Directions for this task ->
Print verbatim the opening line of the material and every subsequent line through the one containing "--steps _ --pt".

________________________

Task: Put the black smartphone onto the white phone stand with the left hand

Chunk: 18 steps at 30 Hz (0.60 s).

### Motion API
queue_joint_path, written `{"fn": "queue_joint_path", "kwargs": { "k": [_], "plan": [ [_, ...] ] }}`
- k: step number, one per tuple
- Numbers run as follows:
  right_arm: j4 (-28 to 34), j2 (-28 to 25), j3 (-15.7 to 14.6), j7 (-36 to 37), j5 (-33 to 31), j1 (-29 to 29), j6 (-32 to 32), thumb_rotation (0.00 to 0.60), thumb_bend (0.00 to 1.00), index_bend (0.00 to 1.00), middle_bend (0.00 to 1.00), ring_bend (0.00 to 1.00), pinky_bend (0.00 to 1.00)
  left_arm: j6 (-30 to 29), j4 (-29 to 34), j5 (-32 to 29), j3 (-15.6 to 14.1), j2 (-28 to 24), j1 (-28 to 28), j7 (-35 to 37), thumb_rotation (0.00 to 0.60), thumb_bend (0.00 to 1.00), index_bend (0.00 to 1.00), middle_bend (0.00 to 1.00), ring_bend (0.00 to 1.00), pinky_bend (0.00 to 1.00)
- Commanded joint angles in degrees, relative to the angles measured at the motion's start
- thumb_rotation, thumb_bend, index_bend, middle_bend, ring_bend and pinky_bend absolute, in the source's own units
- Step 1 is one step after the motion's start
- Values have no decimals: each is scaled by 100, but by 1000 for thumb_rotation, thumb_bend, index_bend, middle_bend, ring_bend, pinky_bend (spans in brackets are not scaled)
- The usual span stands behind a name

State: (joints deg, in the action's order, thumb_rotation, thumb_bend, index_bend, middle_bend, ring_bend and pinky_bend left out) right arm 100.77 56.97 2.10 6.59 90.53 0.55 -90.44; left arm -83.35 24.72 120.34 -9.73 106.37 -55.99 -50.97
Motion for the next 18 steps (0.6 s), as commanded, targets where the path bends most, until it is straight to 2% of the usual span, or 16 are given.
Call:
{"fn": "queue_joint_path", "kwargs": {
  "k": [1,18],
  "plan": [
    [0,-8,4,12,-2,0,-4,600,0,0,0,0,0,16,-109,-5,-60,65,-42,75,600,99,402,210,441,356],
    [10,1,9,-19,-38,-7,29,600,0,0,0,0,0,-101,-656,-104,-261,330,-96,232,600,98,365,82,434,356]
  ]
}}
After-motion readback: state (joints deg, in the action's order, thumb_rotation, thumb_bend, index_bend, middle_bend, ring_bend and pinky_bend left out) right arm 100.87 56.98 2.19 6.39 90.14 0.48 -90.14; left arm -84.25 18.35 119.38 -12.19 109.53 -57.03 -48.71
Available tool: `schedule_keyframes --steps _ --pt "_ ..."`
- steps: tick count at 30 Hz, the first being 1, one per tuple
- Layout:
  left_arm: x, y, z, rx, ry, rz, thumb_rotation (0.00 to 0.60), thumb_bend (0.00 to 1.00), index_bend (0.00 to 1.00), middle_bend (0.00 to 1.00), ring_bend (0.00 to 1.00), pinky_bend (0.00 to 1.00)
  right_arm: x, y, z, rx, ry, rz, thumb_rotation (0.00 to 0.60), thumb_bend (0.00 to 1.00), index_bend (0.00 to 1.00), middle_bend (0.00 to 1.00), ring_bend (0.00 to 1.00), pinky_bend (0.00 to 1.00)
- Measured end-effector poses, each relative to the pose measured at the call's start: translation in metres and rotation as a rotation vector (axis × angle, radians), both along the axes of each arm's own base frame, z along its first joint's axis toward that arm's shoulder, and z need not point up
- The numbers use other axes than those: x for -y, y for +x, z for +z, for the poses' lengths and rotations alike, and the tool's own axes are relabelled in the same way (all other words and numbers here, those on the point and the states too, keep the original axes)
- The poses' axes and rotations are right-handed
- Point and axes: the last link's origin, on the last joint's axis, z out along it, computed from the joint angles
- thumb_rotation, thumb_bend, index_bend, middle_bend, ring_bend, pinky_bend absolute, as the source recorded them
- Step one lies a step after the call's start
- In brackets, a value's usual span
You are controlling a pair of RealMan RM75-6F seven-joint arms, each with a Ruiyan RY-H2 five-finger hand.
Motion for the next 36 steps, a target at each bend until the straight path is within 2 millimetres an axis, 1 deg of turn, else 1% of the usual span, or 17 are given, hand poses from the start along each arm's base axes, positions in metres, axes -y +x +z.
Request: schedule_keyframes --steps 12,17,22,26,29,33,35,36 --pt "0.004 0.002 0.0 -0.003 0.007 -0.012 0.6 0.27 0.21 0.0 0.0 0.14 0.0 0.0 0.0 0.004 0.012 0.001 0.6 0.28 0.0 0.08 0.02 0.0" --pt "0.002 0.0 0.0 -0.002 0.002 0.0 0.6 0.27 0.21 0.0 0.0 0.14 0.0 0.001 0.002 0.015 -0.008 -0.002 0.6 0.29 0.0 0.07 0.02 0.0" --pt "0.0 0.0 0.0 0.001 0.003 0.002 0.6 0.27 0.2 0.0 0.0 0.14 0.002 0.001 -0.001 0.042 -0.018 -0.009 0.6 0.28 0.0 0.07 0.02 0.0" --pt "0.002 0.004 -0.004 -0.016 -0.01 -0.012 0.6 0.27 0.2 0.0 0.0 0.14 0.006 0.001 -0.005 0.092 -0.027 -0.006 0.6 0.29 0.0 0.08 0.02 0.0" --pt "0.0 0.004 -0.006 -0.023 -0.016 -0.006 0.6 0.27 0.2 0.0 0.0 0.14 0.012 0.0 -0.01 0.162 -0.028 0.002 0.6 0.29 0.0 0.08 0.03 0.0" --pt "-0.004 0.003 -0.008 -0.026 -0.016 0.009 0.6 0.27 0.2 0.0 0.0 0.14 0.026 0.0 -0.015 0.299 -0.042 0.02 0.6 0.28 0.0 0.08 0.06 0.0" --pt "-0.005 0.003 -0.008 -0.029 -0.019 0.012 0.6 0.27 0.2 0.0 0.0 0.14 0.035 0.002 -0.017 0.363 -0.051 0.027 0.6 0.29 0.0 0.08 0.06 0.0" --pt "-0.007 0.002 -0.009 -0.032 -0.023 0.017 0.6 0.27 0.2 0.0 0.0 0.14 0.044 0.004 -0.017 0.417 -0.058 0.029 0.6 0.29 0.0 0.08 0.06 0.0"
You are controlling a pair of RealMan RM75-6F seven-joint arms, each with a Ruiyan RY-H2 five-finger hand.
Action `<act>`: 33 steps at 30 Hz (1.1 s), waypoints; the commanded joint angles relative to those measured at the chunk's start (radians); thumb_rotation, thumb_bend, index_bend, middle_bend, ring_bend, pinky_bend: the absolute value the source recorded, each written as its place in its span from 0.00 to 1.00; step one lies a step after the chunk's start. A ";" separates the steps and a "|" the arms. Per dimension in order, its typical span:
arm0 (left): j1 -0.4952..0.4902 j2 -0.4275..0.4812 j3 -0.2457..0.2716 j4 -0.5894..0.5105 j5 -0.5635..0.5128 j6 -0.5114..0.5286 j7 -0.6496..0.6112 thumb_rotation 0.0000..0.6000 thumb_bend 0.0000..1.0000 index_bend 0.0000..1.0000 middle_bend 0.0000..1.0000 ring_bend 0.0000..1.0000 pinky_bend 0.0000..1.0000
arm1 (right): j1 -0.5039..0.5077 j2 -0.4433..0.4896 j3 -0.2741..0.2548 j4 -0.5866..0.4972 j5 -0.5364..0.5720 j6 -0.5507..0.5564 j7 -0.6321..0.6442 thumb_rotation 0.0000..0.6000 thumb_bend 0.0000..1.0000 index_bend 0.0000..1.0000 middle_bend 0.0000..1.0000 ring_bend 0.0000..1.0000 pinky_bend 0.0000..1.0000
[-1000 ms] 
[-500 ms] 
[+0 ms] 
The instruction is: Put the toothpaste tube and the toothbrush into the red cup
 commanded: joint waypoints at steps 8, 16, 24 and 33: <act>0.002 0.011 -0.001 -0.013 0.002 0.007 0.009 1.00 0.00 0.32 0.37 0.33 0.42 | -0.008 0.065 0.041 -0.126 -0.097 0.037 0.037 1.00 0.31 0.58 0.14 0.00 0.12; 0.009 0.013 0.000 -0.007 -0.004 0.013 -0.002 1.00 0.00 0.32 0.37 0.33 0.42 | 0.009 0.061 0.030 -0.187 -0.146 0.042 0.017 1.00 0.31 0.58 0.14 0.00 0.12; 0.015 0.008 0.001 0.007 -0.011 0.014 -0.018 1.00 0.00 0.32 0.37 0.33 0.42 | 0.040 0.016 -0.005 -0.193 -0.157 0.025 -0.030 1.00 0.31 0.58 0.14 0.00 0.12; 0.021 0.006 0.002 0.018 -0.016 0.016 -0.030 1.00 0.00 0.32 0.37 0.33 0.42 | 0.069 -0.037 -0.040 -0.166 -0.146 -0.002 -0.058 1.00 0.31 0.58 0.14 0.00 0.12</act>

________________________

Reply to the exercise ->
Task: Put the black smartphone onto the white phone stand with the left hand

Chunk: 18 steps at 30 Hz (0.60 s).

### Motion API
queue_joint_path, written `{"fn": "queue_joint_path", "kwargs": { "k": [_], "plan": [ [_, ...] ] }}`
- k: step number, one per tuple
- Numbers run as follows:
  right_arm: j4 (-28 to 34), j2 (-28 to 25), j3 (-15.7 to 14.6), j7 (-36 to 37), j5 (-33 to 31), j1 (-29 to 29), j6 (-32 to 32), thumb_rotation (0.00 to 0.60), thumb_bend (0.00 to 1.00), index_bend (0.00 to 1.00), middle_bend (0.00 to 1.00), ring_bend (0.00 to 1.00), pinky_bend (0.00 to 1.00)
  left_arm: j6 (-30 to 29), j4 (-29 to 34), j5 (-32 to 29), j3 (-15.6 to 14.1), j2 (-28 to 24), j1 (-28 to 28), j7 (-35 to 37), thumb_rotation (0.00 to 0.60), thumb_bend (0.00 to 1.00), index_bend (0.00 to 1.00), middle_bend (0.00 to 1.00), ring_bend (0.00 to 1.00), pinky_bend (0.00 to 1.00)
- Commanded joint angles in degrees, relative to the angles measured at the motion's start
- thumb_rotation, thumb_bend, index_bend, middle_bend, ring_bend and pinky_bend absolute, in the source's own units
- Step 1 is one step after the motion's start
- Values have no decimals: each is scaled by 100, but by 1000 for thumb_rotation, thumb_bend, index_bend, middle_bend, ring_bend, pinky_bend (spans in brackets are not scaled)
- The usual span stands behind a name

State: (joints deg, in the action's order, thumb_rotation, thumb_bend, index_bend, middle_bend, ring_bend and pinky_bend left out) right arm 100.77 56.97 2.10 6.59 90.53 0.55 -90.44; left arm -83.35 24.72 120.34 -9.73 106.37 -55.99 -50.97
Motion for the next 18 steps (0.6 s), as commanded, targets where the path bends most, until it is straight to 2% of the usual span, or 16 are given.
Call:
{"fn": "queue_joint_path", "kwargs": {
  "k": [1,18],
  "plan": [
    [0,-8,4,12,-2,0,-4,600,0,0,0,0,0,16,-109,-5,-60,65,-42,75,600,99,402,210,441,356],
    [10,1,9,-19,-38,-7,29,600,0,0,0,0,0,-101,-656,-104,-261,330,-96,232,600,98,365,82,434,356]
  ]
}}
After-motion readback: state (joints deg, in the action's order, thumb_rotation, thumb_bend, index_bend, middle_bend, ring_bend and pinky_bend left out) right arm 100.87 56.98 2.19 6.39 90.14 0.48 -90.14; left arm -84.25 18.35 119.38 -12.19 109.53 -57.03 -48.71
Available tool: `schedule_keyframes --steps _ --pt "_ ..."`

At this stage, the exercise is finished.